● Task objective:
Return only that part of the material below which starts with the line containing "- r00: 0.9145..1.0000" and goes on through the line containing "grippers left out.", restated exactly.

● Collected data:

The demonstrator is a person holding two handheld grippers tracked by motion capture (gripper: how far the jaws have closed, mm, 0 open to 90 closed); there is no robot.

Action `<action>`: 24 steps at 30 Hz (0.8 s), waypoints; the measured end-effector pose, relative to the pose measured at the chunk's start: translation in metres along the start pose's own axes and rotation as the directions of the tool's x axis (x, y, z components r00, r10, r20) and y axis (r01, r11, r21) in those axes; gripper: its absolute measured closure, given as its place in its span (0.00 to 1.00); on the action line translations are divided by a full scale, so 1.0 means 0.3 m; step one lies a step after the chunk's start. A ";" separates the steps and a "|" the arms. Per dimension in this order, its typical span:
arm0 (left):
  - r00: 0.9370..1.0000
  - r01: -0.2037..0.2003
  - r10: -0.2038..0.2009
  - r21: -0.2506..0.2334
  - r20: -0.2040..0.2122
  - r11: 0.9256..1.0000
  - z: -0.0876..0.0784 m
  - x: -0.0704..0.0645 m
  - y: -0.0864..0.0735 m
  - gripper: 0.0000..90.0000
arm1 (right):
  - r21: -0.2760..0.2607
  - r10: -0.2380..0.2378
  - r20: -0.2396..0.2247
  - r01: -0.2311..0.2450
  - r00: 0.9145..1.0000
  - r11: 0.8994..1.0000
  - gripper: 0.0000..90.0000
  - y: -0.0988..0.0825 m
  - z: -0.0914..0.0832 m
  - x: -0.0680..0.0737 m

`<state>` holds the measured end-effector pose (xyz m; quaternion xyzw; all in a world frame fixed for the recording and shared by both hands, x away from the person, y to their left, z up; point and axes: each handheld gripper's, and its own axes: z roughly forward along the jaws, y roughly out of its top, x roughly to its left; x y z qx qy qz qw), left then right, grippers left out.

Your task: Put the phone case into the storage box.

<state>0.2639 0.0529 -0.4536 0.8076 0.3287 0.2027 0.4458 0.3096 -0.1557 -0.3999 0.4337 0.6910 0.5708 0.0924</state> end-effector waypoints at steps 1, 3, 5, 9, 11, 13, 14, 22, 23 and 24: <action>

● Response below:
  - r00: 0.9145..1.0000
  - r11: 0.8994..1.0000
  - gripper: 0.0000..90.0000
  - y: -0.0988..0.0825 m
  - z: -0.0914..0.0832 m
  - x: -0.0680..0.0737 m

`<state>` holds the measured end-effector pose (xyz m; quaternion xyzw; all in a world frame fixed for the recording and shared by both hands, x away from the person, y to their left, z up; point and axes: each handheld gripper's, and its own axes: z roughly forward along the jaws, y roughly out of its top, x roughly to its left; x y z qx qy qz qw), left then right, grippers left out.

This finishes the answer to the exercise.